Watson Jokes

Sherlock Holmes was doing some gardening, Watson asked what he was planting. He replied “A lemon tree, my dear Watson”.
Watson: Holmes, What kind of rock is this?
Holmes: Sedimentary, my dear Watson.
Watson: Sherlock, what type of rock is this amazing specimen?
Holmes: It’s sedimentary, my dear Watson.
Sherlock Holmes enters a room carrying a box of lemons
"Where'd you get those?" asks Watson.
"A lemon tree, my dear Watson. A lemon tree."
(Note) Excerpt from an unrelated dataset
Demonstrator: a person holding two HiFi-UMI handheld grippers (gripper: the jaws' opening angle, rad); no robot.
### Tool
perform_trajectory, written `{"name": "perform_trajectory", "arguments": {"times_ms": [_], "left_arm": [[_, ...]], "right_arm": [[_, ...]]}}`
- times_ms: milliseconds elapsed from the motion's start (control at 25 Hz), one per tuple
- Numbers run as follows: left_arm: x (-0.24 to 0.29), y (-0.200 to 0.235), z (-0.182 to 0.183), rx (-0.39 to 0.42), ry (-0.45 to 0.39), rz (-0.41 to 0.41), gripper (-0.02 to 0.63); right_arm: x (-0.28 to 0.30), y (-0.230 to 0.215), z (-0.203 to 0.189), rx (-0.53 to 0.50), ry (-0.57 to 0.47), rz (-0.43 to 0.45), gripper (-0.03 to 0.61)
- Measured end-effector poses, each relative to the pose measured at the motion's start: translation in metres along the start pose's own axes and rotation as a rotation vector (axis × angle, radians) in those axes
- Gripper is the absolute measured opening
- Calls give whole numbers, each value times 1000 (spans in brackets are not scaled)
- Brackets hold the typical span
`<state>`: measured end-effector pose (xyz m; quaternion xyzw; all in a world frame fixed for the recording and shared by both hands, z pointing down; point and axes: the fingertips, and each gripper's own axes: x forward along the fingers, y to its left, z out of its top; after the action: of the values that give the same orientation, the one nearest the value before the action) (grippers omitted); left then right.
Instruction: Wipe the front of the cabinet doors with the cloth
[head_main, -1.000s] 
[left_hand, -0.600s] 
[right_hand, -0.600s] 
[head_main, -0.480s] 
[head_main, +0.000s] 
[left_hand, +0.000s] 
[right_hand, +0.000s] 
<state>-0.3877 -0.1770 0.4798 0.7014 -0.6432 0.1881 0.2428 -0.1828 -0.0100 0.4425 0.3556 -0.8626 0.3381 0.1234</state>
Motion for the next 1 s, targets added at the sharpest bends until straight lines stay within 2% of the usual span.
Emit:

Sherlock Holmes Goes Camping
Sherlock Holmes and Dr. Watson decided to go on a camping trip. After dinner, they laid down for the night, and went to sleep. Some hours later, Holmes awoke and nudged his best friend. "Watson, look up at the sky and tell me what you see." Watson replied, "I see millions of stars." "What does that tell you?" Watson pondered for a minute. "Well, astronomically, it tells me that there are millions of galaxies and potentially billions of planets." Also, looking at the stars, I think that the time is approximately a quarter past three in the morning." "Theologically, I can see that God is all powerful and that we are small and insignificant." "Meteorologically, I suspect that we will have a beautiful day tomorrow." "What does it tell YOU, Holmes?" Holmes was silent for a minute, then spoke: "Watson, you idiot... Someone stole our tent!"
"Your Colonoscopy went well, I understand." Said Sherlock to Watson.
"No s**t, Sherlock."
What did Sherlock Holmes say to Watson when he noticed sandstone deposits on the river bank? "It's sedimentary, my dear Watson."